You may want to add one food per week or one every other week. When you have this written down you don’t have to question when or which food it is, you simply look at your plan.
#1 — Failing to start
The number one reason that people don’t reach weight loss success is that they simply don’t start.
They keep talking about it, maybe even keep planning it, but until they take action and start working those plans, nothing will happen.
Getting started on a diet can be the most difficult step to losing weight. If that’s the case with you, try these steps to get you motivated:
- Make a special trip to purchase a desk calendar or journal and start writing a well thought out plan of attack.
- Revove all the junk food from every where you have it stashed: pantry, automobile, brief case, office, etc.
- Discuss your plans with family and friends to let them know you are serious about losing weight, and will need their help.
- Include a regular exercise regieme in your plans, and get started immediately. A few days of exercise will start to motivate you to start your diet.
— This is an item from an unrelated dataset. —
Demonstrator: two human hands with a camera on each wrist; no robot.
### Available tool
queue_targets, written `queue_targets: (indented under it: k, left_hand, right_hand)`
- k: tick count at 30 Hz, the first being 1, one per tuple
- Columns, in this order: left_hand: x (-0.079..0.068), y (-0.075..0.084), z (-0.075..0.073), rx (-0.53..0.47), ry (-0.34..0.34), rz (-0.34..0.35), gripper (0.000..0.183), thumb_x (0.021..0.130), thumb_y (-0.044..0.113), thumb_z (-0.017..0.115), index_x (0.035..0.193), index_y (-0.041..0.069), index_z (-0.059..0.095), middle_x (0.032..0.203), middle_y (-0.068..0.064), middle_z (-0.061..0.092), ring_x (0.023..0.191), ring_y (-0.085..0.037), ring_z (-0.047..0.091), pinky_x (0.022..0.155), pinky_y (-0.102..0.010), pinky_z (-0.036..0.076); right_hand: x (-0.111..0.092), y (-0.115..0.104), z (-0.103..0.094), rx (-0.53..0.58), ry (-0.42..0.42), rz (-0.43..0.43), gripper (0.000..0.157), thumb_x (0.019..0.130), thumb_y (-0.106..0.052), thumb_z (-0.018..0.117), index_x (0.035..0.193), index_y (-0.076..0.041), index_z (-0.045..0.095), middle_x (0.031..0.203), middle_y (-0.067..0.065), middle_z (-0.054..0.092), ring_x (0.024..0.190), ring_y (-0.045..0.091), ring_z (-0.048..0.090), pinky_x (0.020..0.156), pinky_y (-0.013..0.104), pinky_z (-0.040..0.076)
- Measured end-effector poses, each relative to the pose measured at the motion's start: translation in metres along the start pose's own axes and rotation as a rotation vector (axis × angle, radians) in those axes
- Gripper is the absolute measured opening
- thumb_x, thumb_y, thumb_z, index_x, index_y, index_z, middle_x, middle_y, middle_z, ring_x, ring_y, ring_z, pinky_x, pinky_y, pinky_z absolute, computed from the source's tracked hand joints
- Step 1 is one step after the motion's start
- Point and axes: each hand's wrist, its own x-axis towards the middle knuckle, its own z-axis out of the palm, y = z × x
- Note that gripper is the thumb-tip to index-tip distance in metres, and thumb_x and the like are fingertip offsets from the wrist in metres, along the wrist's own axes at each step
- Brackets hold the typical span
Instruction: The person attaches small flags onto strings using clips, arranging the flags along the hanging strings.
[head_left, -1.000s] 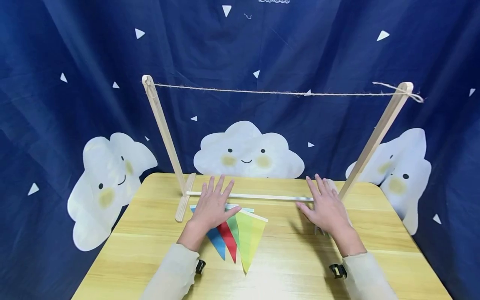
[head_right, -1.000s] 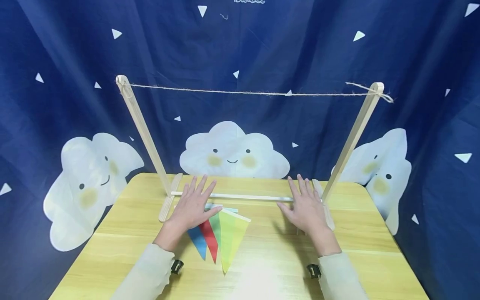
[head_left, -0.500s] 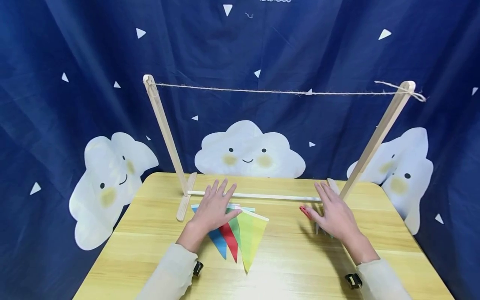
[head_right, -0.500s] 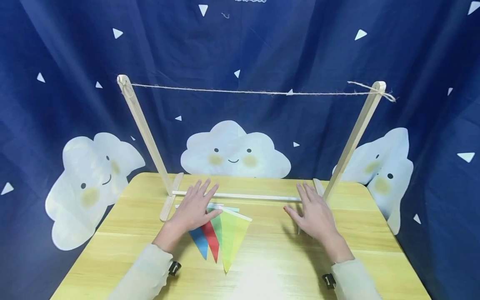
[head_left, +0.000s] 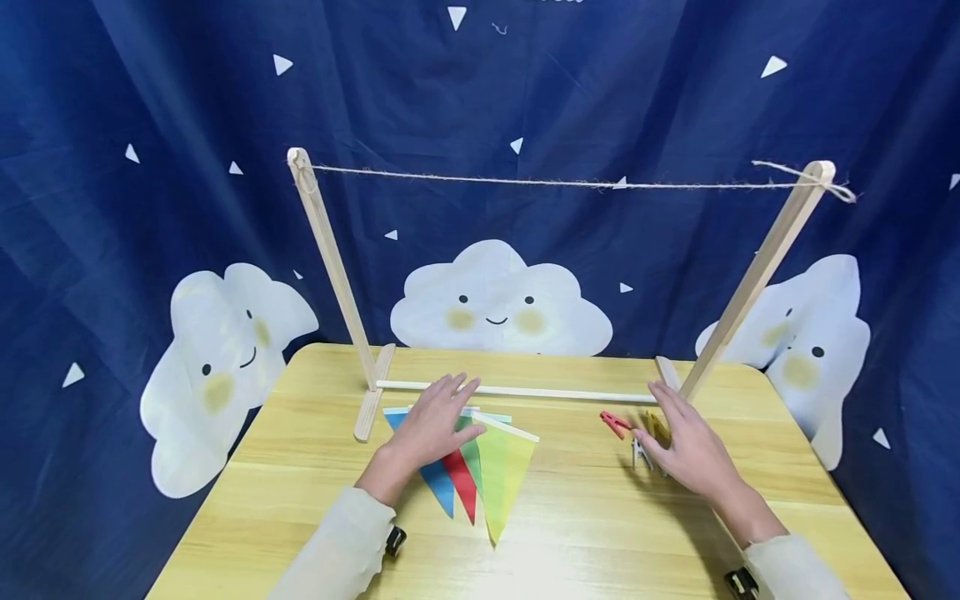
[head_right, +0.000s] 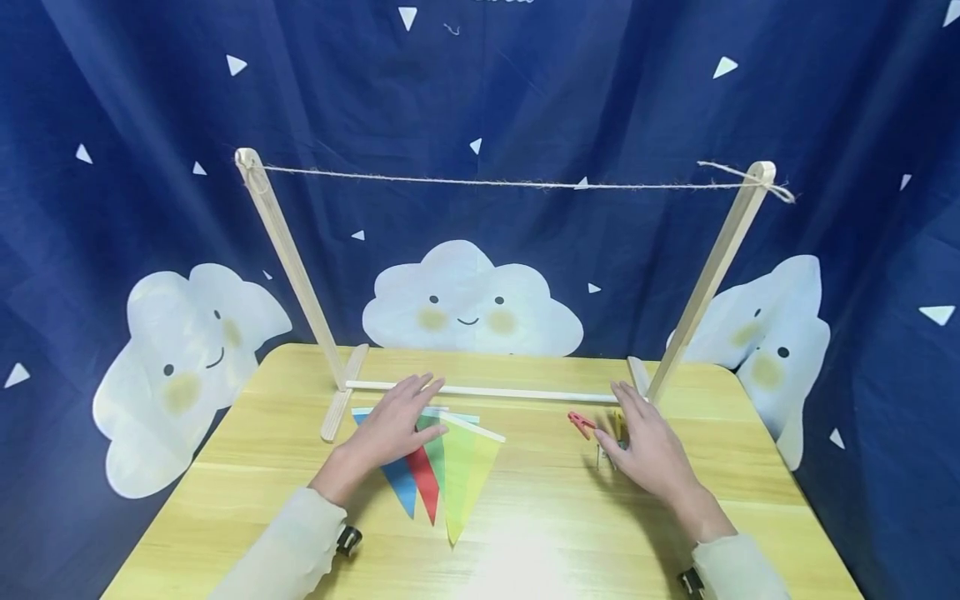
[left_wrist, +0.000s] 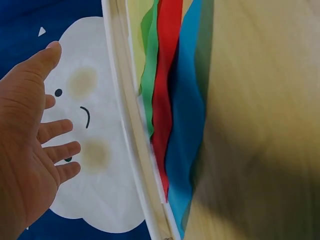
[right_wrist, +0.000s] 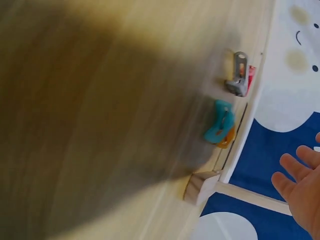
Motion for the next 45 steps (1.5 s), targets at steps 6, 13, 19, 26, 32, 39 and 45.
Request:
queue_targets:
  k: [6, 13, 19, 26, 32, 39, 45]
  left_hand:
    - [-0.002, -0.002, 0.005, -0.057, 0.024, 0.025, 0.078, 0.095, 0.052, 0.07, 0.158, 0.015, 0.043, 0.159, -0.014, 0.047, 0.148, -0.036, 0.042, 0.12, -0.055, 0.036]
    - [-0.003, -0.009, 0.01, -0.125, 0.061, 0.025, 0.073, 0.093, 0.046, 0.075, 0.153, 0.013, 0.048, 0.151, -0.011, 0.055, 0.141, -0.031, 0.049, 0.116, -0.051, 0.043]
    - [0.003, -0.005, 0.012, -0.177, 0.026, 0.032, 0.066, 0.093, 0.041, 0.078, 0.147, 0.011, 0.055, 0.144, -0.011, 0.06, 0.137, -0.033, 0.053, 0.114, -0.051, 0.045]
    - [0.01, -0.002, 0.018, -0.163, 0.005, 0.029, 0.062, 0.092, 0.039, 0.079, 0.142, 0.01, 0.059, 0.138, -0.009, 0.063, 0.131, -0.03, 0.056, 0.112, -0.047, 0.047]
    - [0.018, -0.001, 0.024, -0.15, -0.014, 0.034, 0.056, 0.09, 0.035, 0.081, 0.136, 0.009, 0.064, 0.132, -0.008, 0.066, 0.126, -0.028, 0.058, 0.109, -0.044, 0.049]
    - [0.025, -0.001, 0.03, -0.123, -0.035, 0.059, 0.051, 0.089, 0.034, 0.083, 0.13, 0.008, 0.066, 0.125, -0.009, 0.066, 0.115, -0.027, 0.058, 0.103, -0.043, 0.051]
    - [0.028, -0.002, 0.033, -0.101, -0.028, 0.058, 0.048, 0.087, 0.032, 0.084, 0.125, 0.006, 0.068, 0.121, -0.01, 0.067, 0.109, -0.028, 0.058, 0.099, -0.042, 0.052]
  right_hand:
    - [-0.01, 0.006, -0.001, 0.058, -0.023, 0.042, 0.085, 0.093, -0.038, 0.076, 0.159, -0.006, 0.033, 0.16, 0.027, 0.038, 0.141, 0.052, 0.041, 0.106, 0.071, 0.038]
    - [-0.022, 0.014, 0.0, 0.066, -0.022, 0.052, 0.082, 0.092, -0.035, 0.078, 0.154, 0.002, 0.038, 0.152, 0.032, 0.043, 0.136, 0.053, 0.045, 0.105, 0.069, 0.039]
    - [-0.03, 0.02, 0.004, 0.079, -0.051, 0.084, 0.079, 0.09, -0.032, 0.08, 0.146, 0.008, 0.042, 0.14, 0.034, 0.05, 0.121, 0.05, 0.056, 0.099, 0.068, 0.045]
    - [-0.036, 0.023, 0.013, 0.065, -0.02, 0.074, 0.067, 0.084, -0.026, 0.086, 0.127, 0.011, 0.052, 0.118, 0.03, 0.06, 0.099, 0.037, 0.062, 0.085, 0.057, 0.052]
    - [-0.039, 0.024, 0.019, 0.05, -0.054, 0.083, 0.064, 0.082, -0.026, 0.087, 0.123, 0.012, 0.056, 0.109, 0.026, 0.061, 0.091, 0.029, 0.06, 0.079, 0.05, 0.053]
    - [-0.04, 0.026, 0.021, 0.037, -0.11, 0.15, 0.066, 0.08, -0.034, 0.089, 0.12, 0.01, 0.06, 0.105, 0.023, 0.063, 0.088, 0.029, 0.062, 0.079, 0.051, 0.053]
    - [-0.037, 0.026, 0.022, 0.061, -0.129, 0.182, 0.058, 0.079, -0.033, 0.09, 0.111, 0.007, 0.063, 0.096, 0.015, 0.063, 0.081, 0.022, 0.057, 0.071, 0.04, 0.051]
You can start by cutting out some junk foods and replacing them with healthier snacks. Start walking 2 or 3 days per week until you can work up to more.
The key to success with anything is to start the program. Sticking to it may be hard, but until you start you will not get anywhere.
Don’t set yourself up to fail at losing weight. Plan ahead, have healthy, low-fat food at hand, eat regularly and get enough calories so you don’t slow down your metabolism, and do the exercise.